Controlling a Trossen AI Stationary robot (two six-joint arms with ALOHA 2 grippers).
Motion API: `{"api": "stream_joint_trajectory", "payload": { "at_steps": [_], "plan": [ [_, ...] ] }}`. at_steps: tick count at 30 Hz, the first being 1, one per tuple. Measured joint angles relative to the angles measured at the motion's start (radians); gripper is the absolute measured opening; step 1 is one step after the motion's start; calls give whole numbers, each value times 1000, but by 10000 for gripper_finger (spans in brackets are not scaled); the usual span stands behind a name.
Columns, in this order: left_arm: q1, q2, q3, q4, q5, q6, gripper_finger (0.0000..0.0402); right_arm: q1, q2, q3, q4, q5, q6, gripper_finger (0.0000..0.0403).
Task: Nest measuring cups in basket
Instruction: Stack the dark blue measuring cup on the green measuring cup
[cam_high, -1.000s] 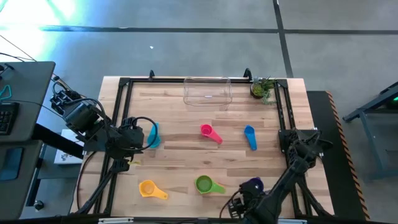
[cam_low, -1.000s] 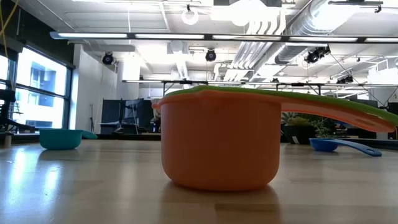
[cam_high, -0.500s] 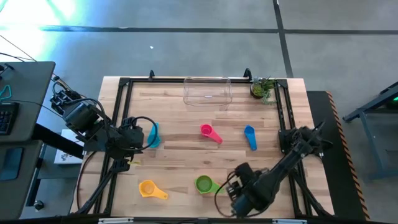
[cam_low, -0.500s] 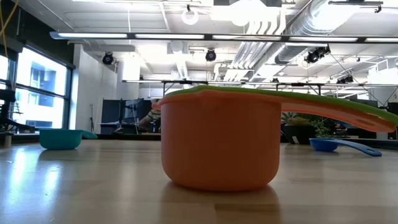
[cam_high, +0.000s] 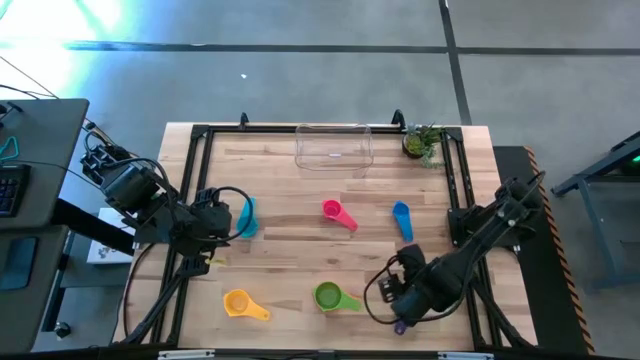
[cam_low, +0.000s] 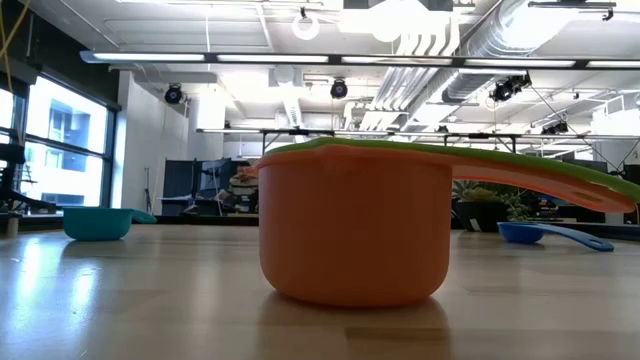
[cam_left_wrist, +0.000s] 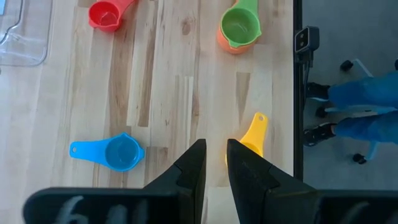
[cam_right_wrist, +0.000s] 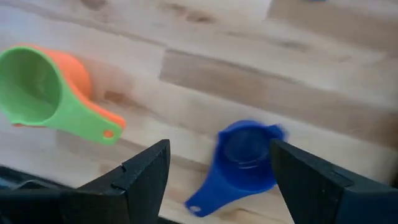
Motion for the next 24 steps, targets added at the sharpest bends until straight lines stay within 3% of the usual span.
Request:
{"api": "stream_joint_trajectory", "payload": {
  "at_steps": [4,24],
  "plan": [
    [0,0,0,0,0,0,56,0,11,-50,113,-7,33,265],
    [0,0,0,0,-21,28,56,0,128,-70,203,-129,111,265]
  ]
}}
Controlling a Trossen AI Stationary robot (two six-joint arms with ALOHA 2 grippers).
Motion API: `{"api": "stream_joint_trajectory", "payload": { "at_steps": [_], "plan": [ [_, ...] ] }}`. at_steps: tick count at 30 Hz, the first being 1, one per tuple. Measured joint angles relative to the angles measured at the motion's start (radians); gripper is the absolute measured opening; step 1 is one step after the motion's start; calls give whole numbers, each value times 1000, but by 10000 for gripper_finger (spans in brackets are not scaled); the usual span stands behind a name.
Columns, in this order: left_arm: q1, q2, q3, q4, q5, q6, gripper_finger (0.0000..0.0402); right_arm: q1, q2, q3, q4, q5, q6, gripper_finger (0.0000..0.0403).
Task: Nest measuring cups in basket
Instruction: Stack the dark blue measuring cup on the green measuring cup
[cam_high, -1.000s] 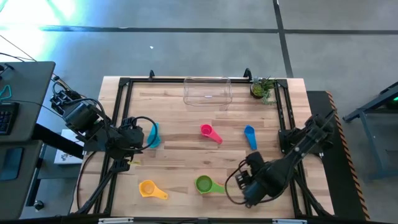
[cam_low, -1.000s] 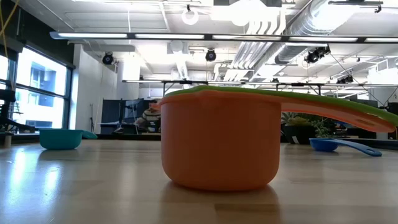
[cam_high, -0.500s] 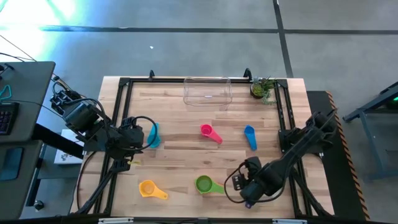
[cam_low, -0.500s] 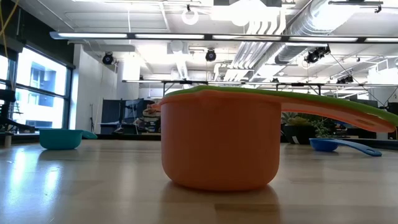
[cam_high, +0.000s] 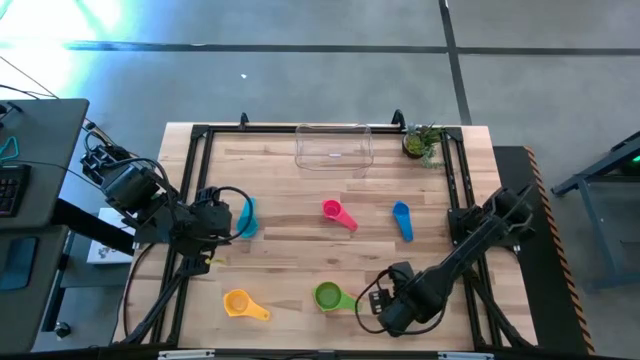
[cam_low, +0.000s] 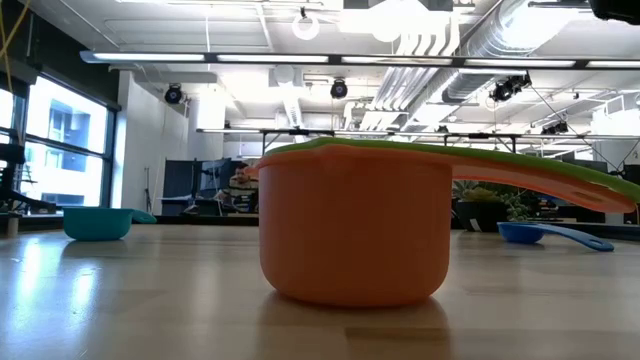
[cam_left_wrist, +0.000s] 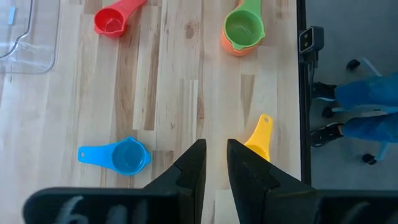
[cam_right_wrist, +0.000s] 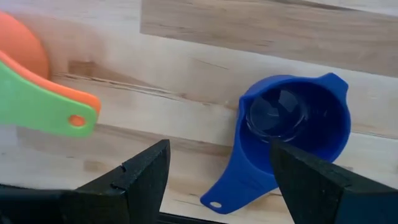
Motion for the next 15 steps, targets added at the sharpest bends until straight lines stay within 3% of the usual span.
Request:
{"api": "stream_joint_trajectory", "payload": {
  "at_steps": [15],
  "plan": [
    [0,0,0,0,0,0,56,-9,92,0,3,-93,-2,250]
  ]
}}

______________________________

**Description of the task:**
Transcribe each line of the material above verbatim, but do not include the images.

**Finished task:**
Controlling a Trossen AI Stationary robot (two six-joint arms with ALOHA 2 grippers).
Motion API: `{"api": "stream_joint_trajectory", "payload": { "at_steps": [_], "plan": [ [_, ...] ] }}`. at_steps: tick count at 30 Hz, the first being 1, one per tuple. Measured joint angles relative to the angles measured at the motion's start (radians); gripper is the absolute measured opening; step 1 is one step after the motion's start; calls give whole numbers, each value times 1000, but by 10000 for gripper_finger (spans in brackets are not scaled); the usual span stands behind a name.
Columns, in this order: left_arm: q1, q2, q3, q4, q5, q6, gripper_finger (0.0000..0.0402); right_arm: q1, q2, q3, q4, q5, q6, gripper_finger (0.0000..0.0403).
Task: Nest measuring cups in basket
Instruction: Stack the dark blue measuring cup on the green measuring cup
[cam_high, -1.000s] 
[cam_low, -1.000s] 
[cam_high, -0.500s] 
[cam_low, -0.500s] 
[cam_high, +0.000s] 
[cam_low, +0.000s] 
[cam_left_wrist, +0.000s] 
[cam_right_wrist, +0.000s] 
Motion for the next 24 steps, targets added at the sharpest bends until straight lines stay within 3% of the usual span.
Request:
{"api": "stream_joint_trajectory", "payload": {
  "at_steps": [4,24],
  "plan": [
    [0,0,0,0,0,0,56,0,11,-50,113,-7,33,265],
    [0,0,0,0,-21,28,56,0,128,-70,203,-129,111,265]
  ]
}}
Controlling a Trossen AI Stationary robot (two six-joint arms with ALOHA 2 grippers).
Motion API: `{"api": "stream_joint_trajectory", "payload": { "at_steps": [_], "plan": [ [_, ...] ] }}`. at_steps: tick count at 30 Hz, the first being 1, one per tuple. Measured joint angles relative to the angles measured at the motion's start (radians); gripper is the absolute measured opening; step 1 is one step after the motion's start; calls give whole numbers, each value times 1000, but by 10000 for gripper_finger (spans in brackets are not scaled); the usual span stands behind a name.
Columns, in this order: left_arm: q1, q2, q3, q4, q5, q6, gripper_finger (0.0000..0.0402); right_arm: q1, q2, q3, q4, q5, q6, gripper_finger (0.0000..0.0403).
Task: Nest measuring cups in basket
Instruction: Stack the dark blue measuring cup on the green measuring cup
[cam_high, -1.000s] 
[cam_low, -1.000s] 
[cam_high, -0.500s] 
[cam_low, -0.500s] 
[cam_high, +0.000s] 
[cam_low, +0.000s] 
[cam_left_wrist, +0.000s] 
[cam_right_wrist, +0.000s] 
Motion for the next 15 steps, targets added at the sharpest bends until straight lines stay within 3% of the usual span.
Request:
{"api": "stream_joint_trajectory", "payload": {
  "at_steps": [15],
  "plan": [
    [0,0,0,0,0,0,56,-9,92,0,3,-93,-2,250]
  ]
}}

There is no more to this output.